:: PROBLEM REQUIREMENTS ::
Transcribe the listing in full, word for word; pictures do not belong in the copy.

:: DATASET EXTRACT ::
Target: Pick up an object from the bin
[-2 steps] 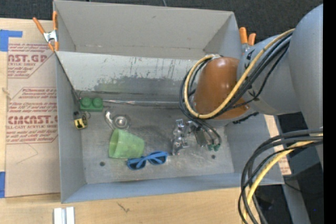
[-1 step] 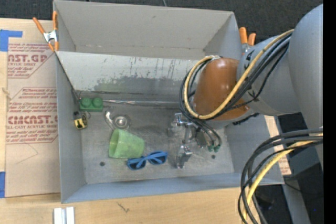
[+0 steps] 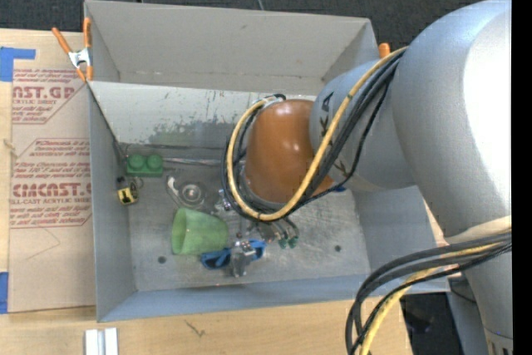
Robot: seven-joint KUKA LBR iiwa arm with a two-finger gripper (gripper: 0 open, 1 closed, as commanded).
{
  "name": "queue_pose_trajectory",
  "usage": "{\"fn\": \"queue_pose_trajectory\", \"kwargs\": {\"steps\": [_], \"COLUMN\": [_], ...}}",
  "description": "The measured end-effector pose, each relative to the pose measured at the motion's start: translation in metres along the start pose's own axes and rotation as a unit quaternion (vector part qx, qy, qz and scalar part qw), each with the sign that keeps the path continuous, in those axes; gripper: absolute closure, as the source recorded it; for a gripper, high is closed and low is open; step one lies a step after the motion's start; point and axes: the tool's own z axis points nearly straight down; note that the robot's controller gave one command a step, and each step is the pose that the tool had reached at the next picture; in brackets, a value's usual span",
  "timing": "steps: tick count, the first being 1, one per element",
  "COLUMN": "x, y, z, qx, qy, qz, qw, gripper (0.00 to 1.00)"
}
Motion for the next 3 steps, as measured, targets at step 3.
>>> {"fn": "queue_pose_trajectory", "kwargs": {"steps": [3], "x": [0.026], "y": [0.011], "z": [-0.187], "qx": [0.001], "qy": [-0.0006], "qz": [0.061], "qw": [0.9981], "gripper": [1.00]}}
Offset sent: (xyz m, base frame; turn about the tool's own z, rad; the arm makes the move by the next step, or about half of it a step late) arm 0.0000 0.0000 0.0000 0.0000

:: TASK SOLUTION ::
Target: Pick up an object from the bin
[-2 steps] 
[-1 step] 
[+0 steps] 
Robot: seven-joint KUKA LBR iiwa arm with a two-finger gripper (gripper: 0 open, 1 closed, as commanded).
{
  "name": "queue_pose_trajectory",
  "usage": "{\"fn\": \"queue_pose_trajectory\", \"kwargs\": {\"steps\": [_], \"COLUMN\": [_], ...}}",
  "description": "The measured end-effector pose, each relative to the pose measured at the motion's start: translation in metres along the start pose's own axes and rotation as a unit quaternion (vector part qx, qy, qz and scalar part qw), each with the sign that keeps the path continuous, in those axes; gripper: absolute closure, as the source recorded it; for a gripper, high is closed and low is open; step one lies a step after the motion's start; point and axes: the tool's own z axis points nearly straight down; note that the robot's controller gave one command a step, and each step is the pose that the tool had reached at the next picture; in brackets, a value's usual span",
  "timing": "steps: tick count, the first being 1, one per element",
  "COLUMN": "x, y, z, qx, qy, qz, qw, gripper (0.00 to 1.00)"
}
Motion for the next 3 steps, as measured, targets at step 3.
>>> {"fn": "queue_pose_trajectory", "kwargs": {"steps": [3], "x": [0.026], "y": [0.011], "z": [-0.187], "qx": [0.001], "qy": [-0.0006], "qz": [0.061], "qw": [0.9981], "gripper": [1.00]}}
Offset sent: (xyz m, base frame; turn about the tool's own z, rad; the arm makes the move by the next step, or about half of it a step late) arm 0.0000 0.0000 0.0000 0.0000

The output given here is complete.